Milionis Haralampos J, Kalantzi Kallirroi J, Papathanasiou Athanasios J, Kosovitsas Athanasios A, Doumas Michael T, Goudevenos John A
Department of Internal Medicine, School of Medicine, University of Ioannina, Greece.
Coron Artery Dis. 2007 Jun;18(4):247-52. doi: 10.1097/MCA.0b013e328035f8c4.
There is a paucity of data with regard to the association of the metabolic syndrome with cardiovascular risk in young adults. We investigated the association of the metabolic syndrome with acute coronary syndrome in adults aged 45 years or younger.
A total of 136 consecutive patients (128 men and eight women; mean age, 41.2+/-3.7 years) presenting with a first-ever acute coronary syndrome, and 136 age-matched and sex-matched controls were evaluated. The diagnosis of the metabolic syndrome was established according to the Adult Treatment Panel III criteria.
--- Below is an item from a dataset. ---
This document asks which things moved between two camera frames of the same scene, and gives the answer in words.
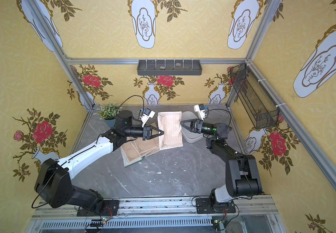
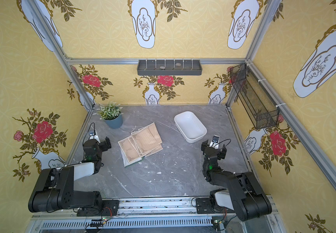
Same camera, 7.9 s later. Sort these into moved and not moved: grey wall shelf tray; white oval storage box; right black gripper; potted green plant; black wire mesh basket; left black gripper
Moved: left black gripper; right black gripper
Not moved: potted green plant; grey wall shelf tray; white oval storage box; black wire mesh basket
The prevalence of the metabolic syndrome was significantly higher in the patients' group compared with the control group (40.4 versus 23.5%; P=0.003). Multivariate logistic regression analysis showed that smoking, positive family history of premature coronary artery disease, and the metabolic syndrome were associated with odds ratios 4.46 (95% confidence interval, 2.30-8.66; P<0.001), 3.11 (95% confidence interval, 1.71-5.66; P<0.001), and 1.97 (95% confidence interval, 1.08-3.56; P=0.02) higher odds, respectively, of having an acute coronary syndrome, after taking into account the matching for age and sex and controlling for potential confounders. Moreover, a 10-mg/dl increase in total cholesterol was associated with 1.06 higher odds of having an acute coronary syndrome. Analysis of interaction showed that smoking and a positive family history of premature coronary artery disease in young individuals with metabolic syndrome had an incremental effect on the odds of suffering an acute coronary syndrome (odds ratio, 7.12; 95% confidence interval, 2.42-20.96; P<0.001).
The metabolic syndrome is highly associated with acute coronary syndrome in patients younger than 45 years of age, indicating the need for early and intensive preventive measures.
关于年轻成年人代谢综合征与心血管风险之间的关联,目前数据匮乏。我们调查了45岁及以下成年人代谢综合征与急性冠状动脉综合征之间的关联。
共评估了136例首次出现急性冠状动脉综合征的连续患者(128例男性和8例女性;平均年龄41.2±3.7岁),以及136例年龄和性别匹配的对照。根据成人治疗小组III标准确定代谢综合征的诊断。
患者组代谢综合征的患病率显著高于对照组(40.4%对23.5%;P = 0.003)。多因素逻辑回归分析显示,在考虑年龄和性别匹配并控制潜在混杂因素后,吸烟、早发冠状动脉疾病阳性家族史和代谢综合征与发生急性冠状动脉综合征的比值比分别高4.46(95%置信区间,2.30 - 8.66;P < 0.001)、3.11(95%置信区间,1.71 - 5.66;P < 0.001)和1.97(95%置信区间,1.08 - 3.56;P = 0.02)。此外,总胆固醇每升高10mg/dl与急性冠状动脉综合征发生几率高1.06相关。交互作用分析显示,代谢综合征的年轻个体中吸烟和早发冠状动脉疾病阳性家族史对发生急性冠状动脉综合征的几率有增量影响(比值比,7.12;95%置信区间,2.42 - 20.96;P < 0.001)。
代谢综合征与45岁以下患者的急性冠状动脉综合征高度相关,表明需要采取早期和强化的预防措施。